Transformar uma pesquisa de opinião em instrumento de pressão sobre o Supremo Tribunal Federal é, além de um equívoco técnico, um perigoso atentado contra a institucionalidade. O Datafolha, ao divulgar esse tipo de levantamento, pode até estar cumprindo sua função jornalística. Mas a forma como esse dado é instrumentalizado pela grande imprensa — em especial pela Folha de S.Paulo, que parece mais interessada em pautar emocionalmente a opinião pública do que explicar juridicamente os fatos — presta um desserviço ao Brasil.
A direita bolsonarista sabe disso. E é por isso que se mobiliza, aqui e no exterior, para deslegitimar o STF. A cruzada de Donald Trump, ao alegar “perseguição” contra Bolsonaro, não é altruísmo ideológico. É geopolítica eleitoral.
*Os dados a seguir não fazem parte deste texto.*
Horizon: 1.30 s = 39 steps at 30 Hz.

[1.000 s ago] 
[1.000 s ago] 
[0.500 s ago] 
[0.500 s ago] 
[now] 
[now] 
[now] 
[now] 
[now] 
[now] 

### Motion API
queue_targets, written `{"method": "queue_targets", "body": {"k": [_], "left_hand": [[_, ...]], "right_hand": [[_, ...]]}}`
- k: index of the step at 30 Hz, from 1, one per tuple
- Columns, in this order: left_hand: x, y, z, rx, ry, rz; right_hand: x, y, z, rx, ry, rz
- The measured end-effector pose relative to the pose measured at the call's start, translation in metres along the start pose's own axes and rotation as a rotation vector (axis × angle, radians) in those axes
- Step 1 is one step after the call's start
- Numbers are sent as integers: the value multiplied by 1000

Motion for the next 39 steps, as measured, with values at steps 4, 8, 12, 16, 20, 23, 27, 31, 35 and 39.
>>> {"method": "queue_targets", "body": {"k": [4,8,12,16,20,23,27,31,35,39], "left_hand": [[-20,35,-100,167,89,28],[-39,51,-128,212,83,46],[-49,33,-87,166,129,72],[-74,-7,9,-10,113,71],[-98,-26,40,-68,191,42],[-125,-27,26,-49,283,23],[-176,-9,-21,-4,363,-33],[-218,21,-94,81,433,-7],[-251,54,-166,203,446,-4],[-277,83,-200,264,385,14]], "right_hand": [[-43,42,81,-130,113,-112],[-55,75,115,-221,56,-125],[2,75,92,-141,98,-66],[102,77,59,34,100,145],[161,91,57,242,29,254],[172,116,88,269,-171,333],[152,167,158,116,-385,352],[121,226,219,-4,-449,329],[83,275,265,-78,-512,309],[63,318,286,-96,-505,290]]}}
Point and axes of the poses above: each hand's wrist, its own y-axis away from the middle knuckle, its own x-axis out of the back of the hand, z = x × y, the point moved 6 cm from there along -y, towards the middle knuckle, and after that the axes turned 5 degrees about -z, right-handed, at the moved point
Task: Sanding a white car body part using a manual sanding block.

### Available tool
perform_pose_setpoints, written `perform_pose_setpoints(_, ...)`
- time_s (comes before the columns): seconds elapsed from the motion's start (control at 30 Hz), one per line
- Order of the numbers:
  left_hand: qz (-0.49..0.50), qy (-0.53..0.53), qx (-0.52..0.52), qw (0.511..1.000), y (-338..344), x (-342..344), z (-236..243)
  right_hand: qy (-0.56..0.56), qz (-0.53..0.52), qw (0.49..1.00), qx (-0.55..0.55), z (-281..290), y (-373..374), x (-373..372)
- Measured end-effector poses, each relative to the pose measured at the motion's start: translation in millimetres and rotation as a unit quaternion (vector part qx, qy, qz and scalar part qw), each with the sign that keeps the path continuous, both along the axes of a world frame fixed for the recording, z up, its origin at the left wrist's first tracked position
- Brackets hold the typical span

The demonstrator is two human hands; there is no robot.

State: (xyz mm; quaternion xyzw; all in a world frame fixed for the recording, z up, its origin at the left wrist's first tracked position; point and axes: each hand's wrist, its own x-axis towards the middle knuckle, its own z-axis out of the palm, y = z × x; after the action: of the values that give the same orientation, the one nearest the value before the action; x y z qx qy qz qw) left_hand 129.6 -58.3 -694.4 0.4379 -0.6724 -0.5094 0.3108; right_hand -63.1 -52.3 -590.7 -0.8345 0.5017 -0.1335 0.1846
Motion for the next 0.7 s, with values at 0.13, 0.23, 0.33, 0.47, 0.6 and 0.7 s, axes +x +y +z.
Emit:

Ele tenta transformar um aliado condenado pela Justiça brasileira em mártir da guerra cultural global. Com isso, ataca nosso sistema judicial e ainda lucra politicamente impondo tarifas contra o Brasil — como se fôssemos colônia.
O filho 03, Eduardo Bolsonaro, mudou-se para os Estados Unidos e atua como lobista internacional da impunidade. Trabalha para convencer políticos e formadores de opinião nos EUA de que seu pai é vítima, não réu. Esse movimento serve tanto para salvar o clã quanto para atacar um ministro do Supremo — Alexandre de Moraes — que virou símbolo do combate à tentativa de golpe de Estado no Brasil.
Os números da pesquisa — ainda que tecnicamente válidos — são reflexo de uma guerra de narrativas e de bolhas ideológicas. Evangélicos, sulistas, eleitores de classe média baixa tendem a proteger Bolsonaro. Já nordestinos, pessoas de baixa renda e petistas o rejeitam. Essa segmentação, longe de resolver o problema, apenas mostra o quanto estamos fraturados enquanto nação.
Mas a justiça não pode ser pautada por bolhas. O processo que julgará Bolsonaro não é político, embora tenha consequências políticas. É judicial. E se os ministros do Supremo cederem à tentação de responder à opinião pública — seja para agradar a maioria ou para evitar confronto com uma minoria barulhenta — estarão rasgando a toga.
O que está em jogo não é apenas o futuro de um ex-presidente. É a capacidade do Brasil de punir quem atenta contra a democracia, ainda que tenha milhões de seguidores. O julgamento de setembro será um divisor de águas: ou consolidaremos um sistema de justiça capaz de responsabilizar os poderosos, ou mergulharemos numa era de relativização institucional onde cada político julgado poderá alegar perseguição e recorrer ao apadrinhamento internacional.
Pesquisas medem opinião. Tribunais aplicam a lei. E se quisermos viver em um país justo, é bom que continuem separados.